Нужно убедиться, что это не будет проблемой для меня.
Киваю Доктору, чтобы он начинал, и он подходит к камере, расположенной на штативе, направляя ее в сторону Луизы.
— Все готово? — спрашивает Эсте.
— Настройки закончены, — отвечает Доктор, подходя к Луизе и осматривая ее. — Она под наркотой?
— Не совсем, — отвечает Эсте, посылая мне нервный взгляд, который мне совсем не нравится. — Она довольно понятлива.
— Вы не заткнули ей рот?
— Нет, она вовремя заткнулась сама.
— Вам повезло, что она была там.
— Это точно, — говорит Доктор.
После этого все замолкают и смотрят на меня.
В ожидании.
Я глубоко вдыхаю через нос.
— Джентльмены, — объявляю я, медленно приближаясь к ней. — Снимите мешок. — Эсте наклоняется и быстро стягивает мешок с ее головы. Она сразу же отворачивает голову в сторону, зажмуривая глаза; не знаю, пытается ли она избежать моего взгляда или ей просто мешает яркий свет. Когда она поворачивается, на передний план попадает фиолетовый синяк, портящий ее прекрасную щеку. Любопытство и гнев зарождаются в моем желудке. — Кто это сделал? — спрашиваю я, протягивая руки к ее лицу, в то время как мои глаза устремляются к Франко. — Кто это сделал? — повторяю, и Луиза вздрагивает от моего прикосновения, возможно из-за боли, возможно — из-за отвращения. Она по-прежнему не смотрит на меня.

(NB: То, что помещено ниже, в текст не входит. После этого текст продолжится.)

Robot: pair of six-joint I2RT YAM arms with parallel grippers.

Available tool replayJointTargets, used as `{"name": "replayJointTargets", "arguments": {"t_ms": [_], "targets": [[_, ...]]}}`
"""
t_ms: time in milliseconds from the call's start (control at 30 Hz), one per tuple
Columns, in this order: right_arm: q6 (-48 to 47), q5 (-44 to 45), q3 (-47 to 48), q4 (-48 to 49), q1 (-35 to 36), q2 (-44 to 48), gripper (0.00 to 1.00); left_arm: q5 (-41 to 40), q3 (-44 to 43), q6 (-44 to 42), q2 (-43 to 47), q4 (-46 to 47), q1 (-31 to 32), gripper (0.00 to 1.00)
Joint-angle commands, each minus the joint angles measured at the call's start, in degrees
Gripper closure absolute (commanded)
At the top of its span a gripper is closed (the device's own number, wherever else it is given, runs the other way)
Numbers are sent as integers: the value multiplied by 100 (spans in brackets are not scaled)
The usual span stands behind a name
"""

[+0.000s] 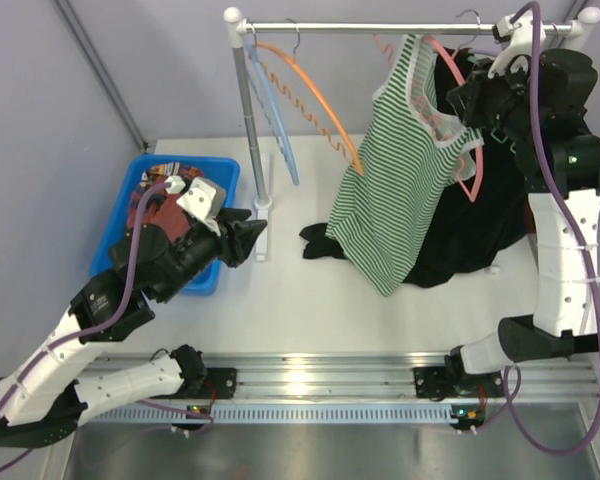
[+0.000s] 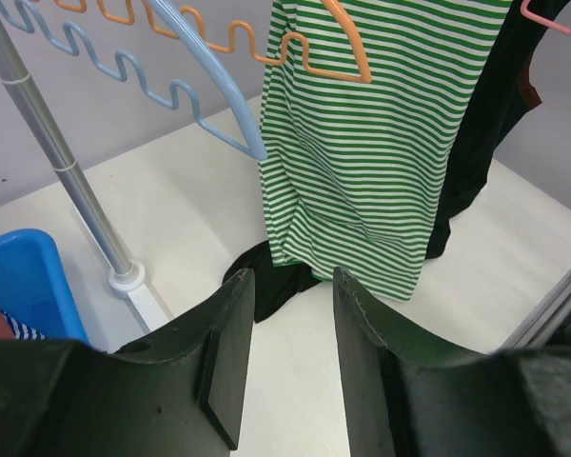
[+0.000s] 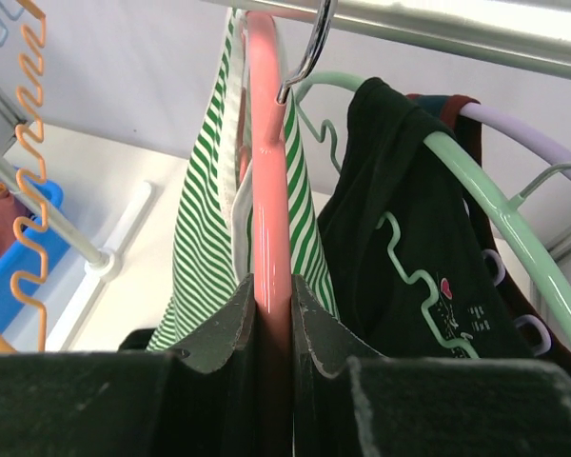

— Прошу прощения, — бормочет Франко, абсолютно не сожалея. — Это был единственный способ заставить ее вести себя тихо.
Втягиваю в себя воздух, стараясь поглубже закопать огонь, разгорающийся в моей груди. Этот мужчина просто жалкое подобие человека. Он выполняет свою работу, но часто пересекает границы, делая это. Он грязный, неряшливый ублюдок с глазками-бусинками, по которым понятно, что мозгов у него не больше, чем у курицы. Если Луиза будет страдать от боли — а она будет — то не от рук этого жестокого мужчины, в действиях которого нет ни изящества, ни уважения к насилию. Если она будет страдать, то только от моих рук. Она находится в моей, а не его власти.
Когда я, наконец, успокаиваюсь, и воздух начинает свободно проникать в мои легкие, то убираю руки от ее мягкой, опухшей щеки и наклоняюсь перед ее лицом. Я хочу, чтобы она увидела меня. Она все равно не сможет избегать этого вечно.
— Посмотри на меня, Луиза Рейес, — она не двигается и не открывает глаз. Ее грудь поднимается и опускается, но я удерживаю взгляд на ее лице. — Дорогая, тебе интересно знать, где ты находишься?
На какой-то момент, я начинаю интересоваться, ту ли девушку мне доставили. Сломлена ли уже эта женщина с синяком и болезненным выражением лица? Если это так, то она не представляет для меня интереса, а просто вызывает жалость.
— Меня зовут Луиза Чавес, — говорит она. Потом поднимает голову и распахивает глаза, впиваясь в меня взглядом. — И я знаю, кто вы. Вы — Хавьер Берналь.
Мне не о чем волноваться: она совсем не сломлена. В этих глубоких коричневых глазах горит сила.
Я поднимаю бровь и киваю, не показывая того, что я чрезвычайно доволен и ужасно возбужден. Тот факт, что она знает мое имя, заставляет мой член дернуться.
— Ты знаешь, почему ты здесь? — спрашиваю я, выпрямляясь. Подхожу к стулу, потому что мне не терпится поскорее начать, и оглядываюсь на нее через плечо. — Или не знаешь?